Abel
Abel se las ingenió para ir con su padre, que se disponía a salir de pesca. Sin que nadie se percatara fue al barco y se metió en uno de los barriles vacíos.
Bien entrada la noche, cuando en el camarote los marineros descansaban, salió del barril. Andando por cubierta, sorprendido, vio posarse una gaviota sobre la proa. El ave perdió sus ojos, que cayeron rodando. Abel consiguió hacerse con uno, pero el otro fue a parar a las aguas. Entonces se lanzó al mar y buceando descubrió a la mujer cuyo rostro quedaba oculto en una máscara roja, con unas trenzas que le llegaban hasta los pies. De sus pechos brotaba un licor.
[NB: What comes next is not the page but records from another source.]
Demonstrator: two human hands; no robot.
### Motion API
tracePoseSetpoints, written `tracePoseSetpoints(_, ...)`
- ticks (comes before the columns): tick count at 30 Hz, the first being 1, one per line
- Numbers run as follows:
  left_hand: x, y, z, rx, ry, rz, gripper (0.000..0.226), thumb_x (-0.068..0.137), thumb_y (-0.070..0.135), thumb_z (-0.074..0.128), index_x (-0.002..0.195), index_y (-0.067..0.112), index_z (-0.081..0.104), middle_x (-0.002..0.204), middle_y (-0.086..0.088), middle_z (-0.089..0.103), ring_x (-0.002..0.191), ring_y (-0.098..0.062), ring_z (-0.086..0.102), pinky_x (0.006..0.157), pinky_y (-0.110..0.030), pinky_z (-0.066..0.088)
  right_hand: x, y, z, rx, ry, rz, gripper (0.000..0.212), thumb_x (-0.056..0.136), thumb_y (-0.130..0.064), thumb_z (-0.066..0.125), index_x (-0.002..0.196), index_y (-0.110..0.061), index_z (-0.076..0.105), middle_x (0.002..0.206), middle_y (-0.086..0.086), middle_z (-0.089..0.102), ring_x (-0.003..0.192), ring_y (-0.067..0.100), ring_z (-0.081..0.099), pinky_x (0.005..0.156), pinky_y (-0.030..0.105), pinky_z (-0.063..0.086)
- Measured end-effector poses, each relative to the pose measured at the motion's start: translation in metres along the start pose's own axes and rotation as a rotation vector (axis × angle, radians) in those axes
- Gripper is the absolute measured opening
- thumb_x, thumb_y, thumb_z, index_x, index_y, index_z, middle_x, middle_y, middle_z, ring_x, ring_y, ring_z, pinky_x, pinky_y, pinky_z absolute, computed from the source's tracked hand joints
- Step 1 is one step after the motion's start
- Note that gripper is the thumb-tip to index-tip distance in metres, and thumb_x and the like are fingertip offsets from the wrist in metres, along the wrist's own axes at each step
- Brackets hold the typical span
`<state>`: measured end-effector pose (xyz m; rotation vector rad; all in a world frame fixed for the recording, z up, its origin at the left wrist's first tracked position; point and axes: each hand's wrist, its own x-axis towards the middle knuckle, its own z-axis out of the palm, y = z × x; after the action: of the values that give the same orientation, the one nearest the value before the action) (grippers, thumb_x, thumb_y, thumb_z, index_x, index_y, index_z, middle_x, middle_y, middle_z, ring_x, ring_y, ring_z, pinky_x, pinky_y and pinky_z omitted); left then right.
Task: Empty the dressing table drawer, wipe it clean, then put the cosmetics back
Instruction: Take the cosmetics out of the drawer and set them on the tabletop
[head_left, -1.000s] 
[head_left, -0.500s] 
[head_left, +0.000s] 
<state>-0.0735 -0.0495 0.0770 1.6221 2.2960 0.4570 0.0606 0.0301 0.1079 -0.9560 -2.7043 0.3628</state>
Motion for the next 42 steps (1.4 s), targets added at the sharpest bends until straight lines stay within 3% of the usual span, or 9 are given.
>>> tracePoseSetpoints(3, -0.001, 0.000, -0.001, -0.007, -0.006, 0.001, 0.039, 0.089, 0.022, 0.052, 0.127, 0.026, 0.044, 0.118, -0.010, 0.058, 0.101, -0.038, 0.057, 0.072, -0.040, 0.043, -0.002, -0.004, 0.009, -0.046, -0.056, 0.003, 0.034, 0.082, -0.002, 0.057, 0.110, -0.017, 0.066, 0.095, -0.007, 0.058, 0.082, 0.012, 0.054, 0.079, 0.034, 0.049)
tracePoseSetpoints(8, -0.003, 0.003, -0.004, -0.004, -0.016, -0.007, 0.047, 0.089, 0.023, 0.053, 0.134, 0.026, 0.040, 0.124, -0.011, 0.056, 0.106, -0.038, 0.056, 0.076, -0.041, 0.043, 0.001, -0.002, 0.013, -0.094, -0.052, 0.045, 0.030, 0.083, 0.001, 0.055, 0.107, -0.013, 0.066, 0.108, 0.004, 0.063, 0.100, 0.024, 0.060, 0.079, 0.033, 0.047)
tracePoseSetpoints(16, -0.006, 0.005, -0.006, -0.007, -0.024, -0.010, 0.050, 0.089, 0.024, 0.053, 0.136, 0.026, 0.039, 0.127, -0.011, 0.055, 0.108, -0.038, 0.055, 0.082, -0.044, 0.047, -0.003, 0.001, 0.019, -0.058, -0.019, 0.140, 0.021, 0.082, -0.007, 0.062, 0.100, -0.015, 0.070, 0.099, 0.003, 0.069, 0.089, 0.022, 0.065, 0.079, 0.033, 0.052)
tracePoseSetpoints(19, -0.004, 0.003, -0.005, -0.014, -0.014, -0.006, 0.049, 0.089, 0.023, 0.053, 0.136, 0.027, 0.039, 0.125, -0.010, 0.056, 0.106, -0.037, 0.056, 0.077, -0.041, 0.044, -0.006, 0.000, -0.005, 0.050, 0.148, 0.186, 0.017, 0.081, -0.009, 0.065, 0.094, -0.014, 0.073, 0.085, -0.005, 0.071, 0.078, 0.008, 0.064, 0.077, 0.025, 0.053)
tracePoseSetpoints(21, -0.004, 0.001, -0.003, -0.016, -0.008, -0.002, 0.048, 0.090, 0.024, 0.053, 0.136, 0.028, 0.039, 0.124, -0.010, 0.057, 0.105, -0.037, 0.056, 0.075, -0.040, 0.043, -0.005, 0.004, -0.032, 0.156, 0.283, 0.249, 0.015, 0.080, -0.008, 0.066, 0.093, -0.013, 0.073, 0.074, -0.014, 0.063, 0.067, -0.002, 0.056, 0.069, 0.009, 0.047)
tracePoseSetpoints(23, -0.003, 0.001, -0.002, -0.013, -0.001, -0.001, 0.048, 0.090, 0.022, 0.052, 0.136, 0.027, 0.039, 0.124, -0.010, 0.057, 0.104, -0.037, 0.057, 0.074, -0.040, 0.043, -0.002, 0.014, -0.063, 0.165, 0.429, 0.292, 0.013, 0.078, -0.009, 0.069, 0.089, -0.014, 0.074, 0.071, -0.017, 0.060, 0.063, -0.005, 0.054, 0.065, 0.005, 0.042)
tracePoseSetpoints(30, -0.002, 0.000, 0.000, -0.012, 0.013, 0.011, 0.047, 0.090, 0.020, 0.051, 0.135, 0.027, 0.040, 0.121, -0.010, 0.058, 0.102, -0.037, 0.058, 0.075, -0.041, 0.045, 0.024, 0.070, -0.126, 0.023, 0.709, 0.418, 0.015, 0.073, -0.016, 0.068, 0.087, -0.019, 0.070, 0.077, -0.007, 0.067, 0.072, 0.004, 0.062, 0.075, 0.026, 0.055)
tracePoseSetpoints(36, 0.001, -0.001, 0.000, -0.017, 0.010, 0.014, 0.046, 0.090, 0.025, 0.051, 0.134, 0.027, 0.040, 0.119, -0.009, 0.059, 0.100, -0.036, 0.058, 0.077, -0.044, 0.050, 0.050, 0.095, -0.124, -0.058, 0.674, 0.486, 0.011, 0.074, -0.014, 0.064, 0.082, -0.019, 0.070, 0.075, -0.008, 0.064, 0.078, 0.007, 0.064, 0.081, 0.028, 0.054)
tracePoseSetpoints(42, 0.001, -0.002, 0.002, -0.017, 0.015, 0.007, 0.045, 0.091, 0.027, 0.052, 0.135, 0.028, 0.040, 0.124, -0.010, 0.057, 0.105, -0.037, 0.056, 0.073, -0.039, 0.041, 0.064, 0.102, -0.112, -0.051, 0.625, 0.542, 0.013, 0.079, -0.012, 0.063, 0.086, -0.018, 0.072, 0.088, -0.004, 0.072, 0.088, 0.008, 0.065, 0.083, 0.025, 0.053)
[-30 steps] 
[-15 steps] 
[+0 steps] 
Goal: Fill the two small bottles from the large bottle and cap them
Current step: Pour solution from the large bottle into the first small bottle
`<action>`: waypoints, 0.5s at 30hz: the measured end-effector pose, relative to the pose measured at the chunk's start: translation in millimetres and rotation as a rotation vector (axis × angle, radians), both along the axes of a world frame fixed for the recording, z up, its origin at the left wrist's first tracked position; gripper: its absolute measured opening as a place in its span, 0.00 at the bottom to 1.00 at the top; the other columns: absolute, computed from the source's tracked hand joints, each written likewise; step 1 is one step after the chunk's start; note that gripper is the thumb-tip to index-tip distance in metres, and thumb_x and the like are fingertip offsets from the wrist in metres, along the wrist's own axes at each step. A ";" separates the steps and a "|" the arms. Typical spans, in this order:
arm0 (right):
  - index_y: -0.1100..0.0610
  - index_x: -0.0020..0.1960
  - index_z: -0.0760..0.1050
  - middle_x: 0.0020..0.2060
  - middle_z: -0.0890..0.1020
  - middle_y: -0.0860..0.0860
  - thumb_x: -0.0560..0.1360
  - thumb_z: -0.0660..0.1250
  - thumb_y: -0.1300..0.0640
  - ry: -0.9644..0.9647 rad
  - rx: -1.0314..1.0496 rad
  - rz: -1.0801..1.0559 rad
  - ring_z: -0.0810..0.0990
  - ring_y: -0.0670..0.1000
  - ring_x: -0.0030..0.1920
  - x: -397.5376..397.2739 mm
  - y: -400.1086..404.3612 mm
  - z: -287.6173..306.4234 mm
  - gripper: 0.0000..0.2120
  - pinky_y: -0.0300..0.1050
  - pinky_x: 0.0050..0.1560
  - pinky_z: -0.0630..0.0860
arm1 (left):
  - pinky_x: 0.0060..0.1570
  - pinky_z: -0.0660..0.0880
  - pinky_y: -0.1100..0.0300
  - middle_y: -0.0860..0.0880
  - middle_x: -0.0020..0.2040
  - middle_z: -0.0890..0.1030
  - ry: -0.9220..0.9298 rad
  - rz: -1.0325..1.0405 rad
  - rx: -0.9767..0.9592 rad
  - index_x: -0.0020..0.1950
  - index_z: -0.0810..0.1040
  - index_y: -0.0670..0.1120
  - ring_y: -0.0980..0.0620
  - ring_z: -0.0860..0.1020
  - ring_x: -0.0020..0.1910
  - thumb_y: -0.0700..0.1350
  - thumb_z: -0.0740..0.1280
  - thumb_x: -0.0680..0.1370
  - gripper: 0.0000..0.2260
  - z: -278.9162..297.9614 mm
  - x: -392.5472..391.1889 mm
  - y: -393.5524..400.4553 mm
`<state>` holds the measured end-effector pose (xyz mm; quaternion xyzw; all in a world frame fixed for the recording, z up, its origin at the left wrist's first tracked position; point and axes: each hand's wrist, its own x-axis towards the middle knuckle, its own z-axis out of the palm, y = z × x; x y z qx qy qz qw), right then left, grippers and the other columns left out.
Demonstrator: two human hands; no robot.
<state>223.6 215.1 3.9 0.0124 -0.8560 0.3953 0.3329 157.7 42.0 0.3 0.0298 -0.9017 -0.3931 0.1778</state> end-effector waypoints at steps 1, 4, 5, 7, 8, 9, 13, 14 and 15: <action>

Permanecía extática mientras los hombrecillos, de apenas veinte centímetros de estatura, recogían el orujo; de uno en uno iban pasando con tazas. Al mismo tiempo, ella hacía girar una esfera de vidrio en la palma de la mano. Y con el dedo índice de su otra mano señalaba las zonas abisales donde se hundían los arcanos del inframundo.
Se oían truenos y algún que otro relámpago iluminaba la oscuridad cada vez más densa. Sorprendidos por la tormenta que llegaba lo vieron salir de las profundidades con el puño en alto, y corrieron a esconderse.
Abel gritó, golpeando las aguas:
—¡Rogad a ella por el perdón de las almas!